Setelah menempuh perjalanan udara selama kurang lebih 6 jam dari Jakarta, dan sempat singgah di Ambon, akhirnya aku tiba di bandara Torea. Torea adalah sebuah bandara kecil di Kabupaten Fakfak, Papua Barat. Memasuki kawasan bandara ini, aku takjub dengan pemandangan alamnya; laut biru, sebiru langitnya, membentang luas di hadapan bandara. Pesona keindahan ini membuatku mampu melupakan semua rasa pusing dan mual akibat rasa ketakutanku saat masih di dalam pesawat. Maklum aku sebenarnya takut ketinggian, dan ini kali pertama aku naik pesawat dengan rute jauh, lebih dari 5 jam. Sepanjang perjalanan udara; Alqur'an dan semua do'a membantuku melalui ketegangan di udara.

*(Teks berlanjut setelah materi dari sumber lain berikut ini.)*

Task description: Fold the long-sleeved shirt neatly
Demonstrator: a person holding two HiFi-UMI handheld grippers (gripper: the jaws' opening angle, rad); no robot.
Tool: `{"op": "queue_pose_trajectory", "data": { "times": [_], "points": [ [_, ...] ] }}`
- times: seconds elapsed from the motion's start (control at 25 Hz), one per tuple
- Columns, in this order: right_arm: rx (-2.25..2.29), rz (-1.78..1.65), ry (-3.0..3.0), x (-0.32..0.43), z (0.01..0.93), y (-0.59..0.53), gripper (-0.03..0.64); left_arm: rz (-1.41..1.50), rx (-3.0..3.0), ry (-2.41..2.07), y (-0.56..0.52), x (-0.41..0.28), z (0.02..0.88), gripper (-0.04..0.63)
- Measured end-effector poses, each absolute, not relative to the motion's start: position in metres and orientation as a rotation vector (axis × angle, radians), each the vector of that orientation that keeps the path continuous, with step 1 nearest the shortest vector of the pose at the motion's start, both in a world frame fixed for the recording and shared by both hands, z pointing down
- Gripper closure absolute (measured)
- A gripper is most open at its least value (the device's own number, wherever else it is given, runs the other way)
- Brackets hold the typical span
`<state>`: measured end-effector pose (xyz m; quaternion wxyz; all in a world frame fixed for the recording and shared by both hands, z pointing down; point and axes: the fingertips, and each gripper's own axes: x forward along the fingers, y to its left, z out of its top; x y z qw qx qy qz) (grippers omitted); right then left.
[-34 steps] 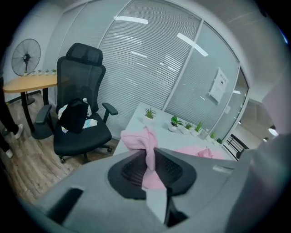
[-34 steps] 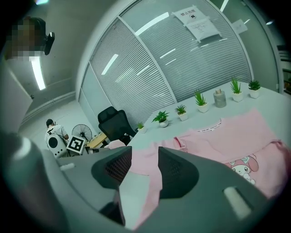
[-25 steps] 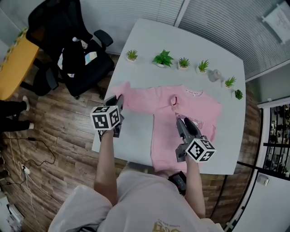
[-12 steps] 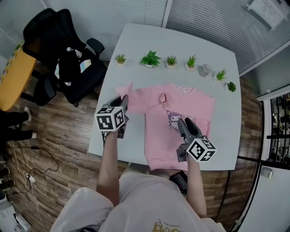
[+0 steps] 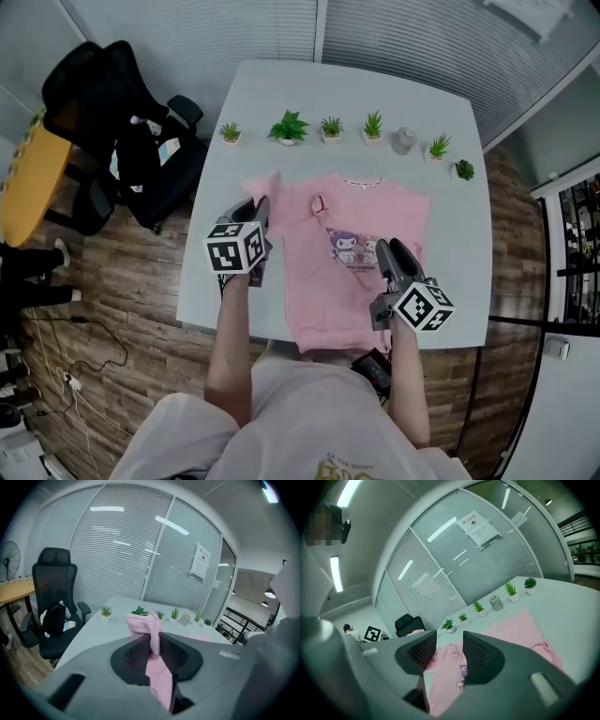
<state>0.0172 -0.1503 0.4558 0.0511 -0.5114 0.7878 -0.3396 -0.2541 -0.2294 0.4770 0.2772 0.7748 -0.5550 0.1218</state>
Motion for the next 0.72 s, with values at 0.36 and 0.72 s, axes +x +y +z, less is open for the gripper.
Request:
{"op": "queue_pose_trajectory", "data": {
  "times": [0.36, 0.72],
  "points": [
    [-1.56, -1.022, 2.371, 0.057, 0.452, -0.152, 0.436, 0.363, 2.121, -1.477, -0.232, -0.201, 0.468, 0.546],
    [-1.55, -1.03, 2.365, 0.084, 0.455, -0.154, 0.437, 0.351, 2.12, -1.511, -0.244, -0.166, 0.459, 0.55]
  ]
}}
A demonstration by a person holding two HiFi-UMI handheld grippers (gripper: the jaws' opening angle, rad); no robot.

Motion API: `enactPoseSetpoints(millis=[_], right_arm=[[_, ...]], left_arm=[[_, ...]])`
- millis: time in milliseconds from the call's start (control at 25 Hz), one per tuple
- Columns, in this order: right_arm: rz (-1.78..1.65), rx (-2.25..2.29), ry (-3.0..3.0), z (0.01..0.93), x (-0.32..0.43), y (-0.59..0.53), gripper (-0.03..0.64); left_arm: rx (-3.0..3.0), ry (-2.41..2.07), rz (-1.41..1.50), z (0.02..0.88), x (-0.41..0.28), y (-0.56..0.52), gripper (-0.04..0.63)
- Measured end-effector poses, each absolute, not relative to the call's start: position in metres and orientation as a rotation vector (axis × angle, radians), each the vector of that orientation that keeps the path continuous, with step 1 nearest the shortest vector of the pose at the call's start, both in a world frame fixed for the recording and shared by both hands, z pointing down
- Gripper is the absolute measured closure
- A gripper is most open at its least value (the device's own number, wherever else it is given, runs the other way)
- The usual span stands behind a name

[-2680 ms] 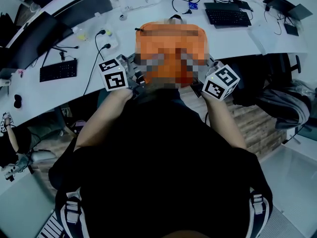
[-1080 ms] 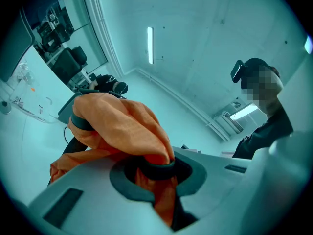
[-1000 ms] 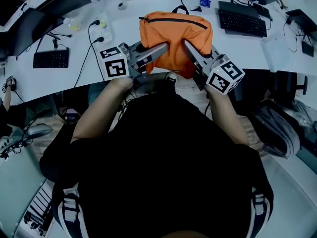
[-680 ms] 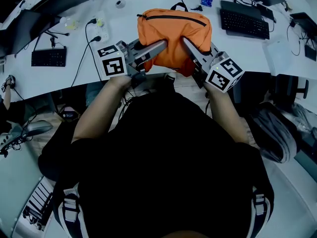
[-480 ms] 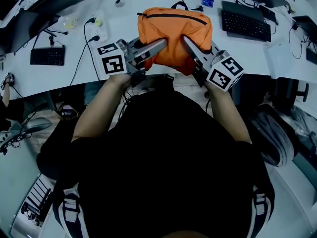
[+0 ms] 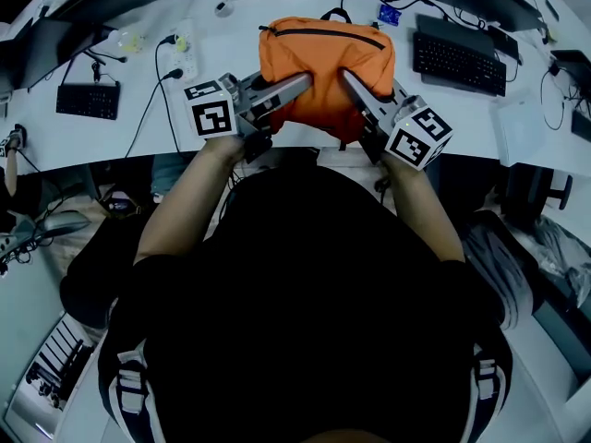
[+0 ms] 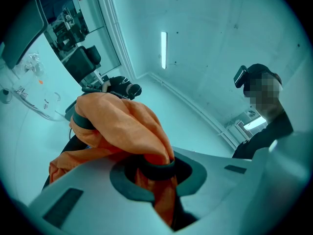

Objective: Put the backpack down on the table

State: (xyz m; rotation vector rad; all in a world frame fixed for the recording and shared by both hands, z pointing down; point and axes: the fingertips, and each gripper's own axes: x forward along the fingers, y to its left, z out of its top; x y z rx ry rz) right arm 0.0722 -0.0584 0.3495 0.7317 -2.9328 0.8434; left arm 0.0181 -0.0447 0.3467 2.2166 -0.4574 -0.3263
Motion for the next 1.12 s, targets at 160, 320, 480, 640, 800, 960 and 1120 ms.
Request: enactPoseSetpoints(millis=[160,320,480,640,800,960,1120], right_arm=[[0.836,0.679,-2.949,0.351,0.075,-0.066,0.583],[0.848,0.622,-2.937,0.354,0.078,-0.072,0.583],[0.878,0.587,-2.939,0.355,0.078,-0.075,0.583],[0.899,0.546,-2.945,0.355,0.075,-0.074,0.583],[0.911,0.539,-2.933,0.358,0.072,-0.075,0.583],[0.918,0.549,-2.92,0.362,0.066,-0.081,0.583],[0.903,0.575,-2.902,0.368,0.061,-0.086,0.583]], left_arm=[[2.226,-0.507,-0.336,0.348,0.02,-0.051,0.529],[2.194,-0.522,-0.364,0.352,0.022,-0.058,0.531],[2.162,-0.519,-0.379,0.355,0.021,-0.06,0.531],[2.15,-0.518,-0.371,0.355,0.019,-0.06,0.531],[2.129,-0.517,-0.374,0.357,0.016,-0.06,0.531],[2.124,-0.513,-0.377,0.36,0.01,-0.066,0.531],[2.103,-0.493,-0.395,0.366,0.005,-0.07,0.531]])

Apalagi saat itu, aku terbang di tengah kondisi cuaca buruk, turbulensi menggentarkan nyaliku. Hanya do'a dan ayat-ayat Al Qur'an -yang tak henti-hentinya kulisankan- membuatku tetap berfikir positif bahwa perjalanan ini akan baik-baik saja. Dan Alhamdulillah, aku tiba dengan selamat di sini. 
Allahu Akbar... 

It was quite a journey, testing my adrenaline... 

But not long after that, all of my pains caused by the flight turbulence and anxiety were suddenly gone away somehow.
Alhamdulillah.

Setelah tiba di sini, aku istirahat beberapa hari di kota kabupaten Fakfak. Sebelum akhirnya kulanjutkan perjalanan darat, menembus hutan lebat dengan menumpang sebuah angkot, menuju sebuat tempat yang telah lama aku idam-idamkan: kampung penempatan.

Kampung penempatanku terletak di pinggir teluk, dengan tofografi alam berbukit-bukit, sebuah kombinasi yang hebat; laut dan bukit hijau. Kampung ini bernama Kampung Offie. Kutempuh 2 jam perjalanan darat untuk mencapai kampung ini. Saat tiba di sini pertama kali, aku telah disambut dengan senyum anak-anakku, anak-anak Papua dengan rambut keriting dan warna kulit eksotis mereka; para malaikat kecil yang selama ini hanya ada di bayanganku saja. Mereka sangat antusias bertemu denganku. Mereka memandangku tak henti-hentinya, yang membuatku merasa cantik, hehehe. 😂✌

Aku merasa menjadi pusat gravitasi di sini, kemanapun aku pergi, pasti selalu ada anak-anak di sekitarku, mereka mengikuti kemana pun aku melangkah. Segera, anak-anak ini mulai belajar menghafal namaku: Ibu Yenni. Tuhan aku bahagia sekali dipanggil Ibu, panggilan itu membuatku merasa seperti sosok penuh kasih yang sangat dicintai mereka. Setiap bertemu, anak-anakku selalu bersedia menerima jabatan tanganku tanpa malu-malu. Bahkan mereka dengan sangat antusias menciumi punggung-tanganku. Tuhan, ada rasa keharuan luar biasa setiap kali kugenggam tangan-tangan kecil mereka. Aku semakin bersyukur Tuhan mengirimku ke sini. Untuk pertama kalinya aku merasa begitu penting dan begitu berharga bagi orang lain. Aku begitu dicintai di sini. 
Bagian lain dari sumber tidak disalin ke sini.